▶ **Extracted data entries**
----------
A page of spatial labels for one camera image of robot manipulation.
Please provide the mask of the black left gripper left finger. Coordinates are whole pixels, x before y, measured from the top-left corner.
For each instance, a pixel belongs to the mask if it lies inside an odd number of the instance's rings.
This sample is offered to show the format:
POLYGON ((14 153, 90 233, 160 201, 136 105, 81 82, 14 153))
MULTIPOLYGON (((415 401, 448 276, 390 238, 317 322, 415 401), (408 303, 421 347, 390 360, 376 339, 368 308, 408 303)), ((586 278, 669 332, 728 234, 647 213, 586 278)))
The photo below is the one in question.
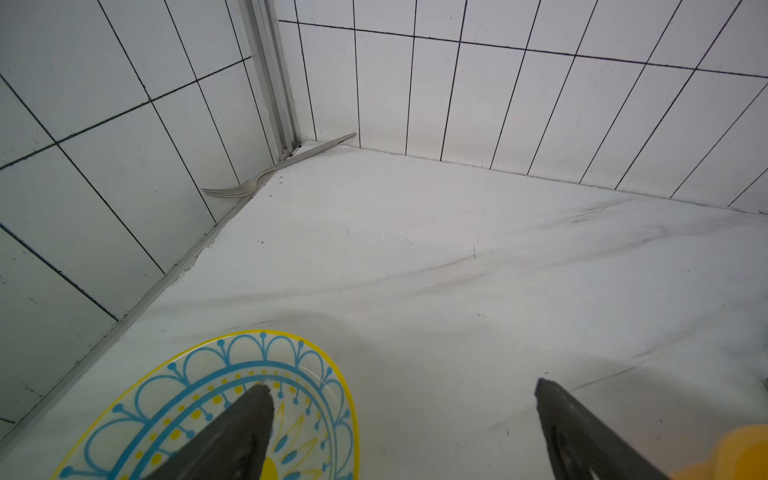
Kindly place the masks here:
POLYGON ((151 479, 258 479, 275 416, 270 389, 257 384, 241 395, 151 479))

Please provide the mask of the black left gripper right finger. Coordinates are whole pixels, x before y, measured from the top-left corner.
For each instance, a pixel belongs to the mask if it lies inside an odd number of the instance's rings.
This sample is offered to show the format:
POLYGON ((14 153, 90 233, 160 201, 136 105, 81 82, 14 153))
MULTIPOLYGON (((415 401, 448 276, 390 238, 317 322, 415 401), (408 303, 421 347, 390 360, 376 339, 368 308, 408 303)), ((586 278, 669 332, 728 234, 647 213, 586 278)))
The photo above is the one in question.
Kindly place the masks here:
POLYGON ((536 409, 556 479, 665 479, 561 385, 540 378, 536 409))
----------
▶ **Work item**
The job is to copy all the records precisely while omitting any picture.

▶ **Response to the task**
A page of spatial labels for one camera image of robot manipulation.
Please provide the mask of the black left gripper left finger. Coordinates are whole pixels, x before y, measured from the top-left corner.
For each instance, a pixel belongs to the mask if it lies inside an odd number of the instance's rings.
This sample is offered to show the format:
POLYGON ((14 153, 90 233, 160 201, 136 105, 81 82, 14 153))
MULTIPOLYGON (((415 401, 448 276, 390 238, 317 322, 415 401), (408 303, 421 347, 390 360, 376 339, 368 308, 408 303)), ((586 278, 669 332, 728 234, 647 213, 586 278)))
The photo below is the one in question.
Kindly place the masks here:
POLYGON ((151 479, 258 479, 275 416, 270 389, 257 384, 241 395, 151 479))

Please provide the mask of the black left gripper right finger. Coordinates are whole pixels, x before y, measured from the top-left corner.
For each instance, a pixel belongs to the mask if it lies inside an odd number of the instance's rings.
This sample is offered to show the format:
POLYGON ((14 153, 90 233, 160 201, 136 105, 81 82, 14 153))
MULTIPOLYGON (((415 401, 448 276, 390 238, 317 322, 415 401), (408 303, 421 347, 390 360, 376 339, 368 308, 408 303)), ((586 278, 669 332, 728 234, 647 213, 586 278)))
The photo above is the one in question.
Kindly place the masks here:
POLYGON ((536 409, 556 479, 665 479, 561 385, 540 378, 536 409))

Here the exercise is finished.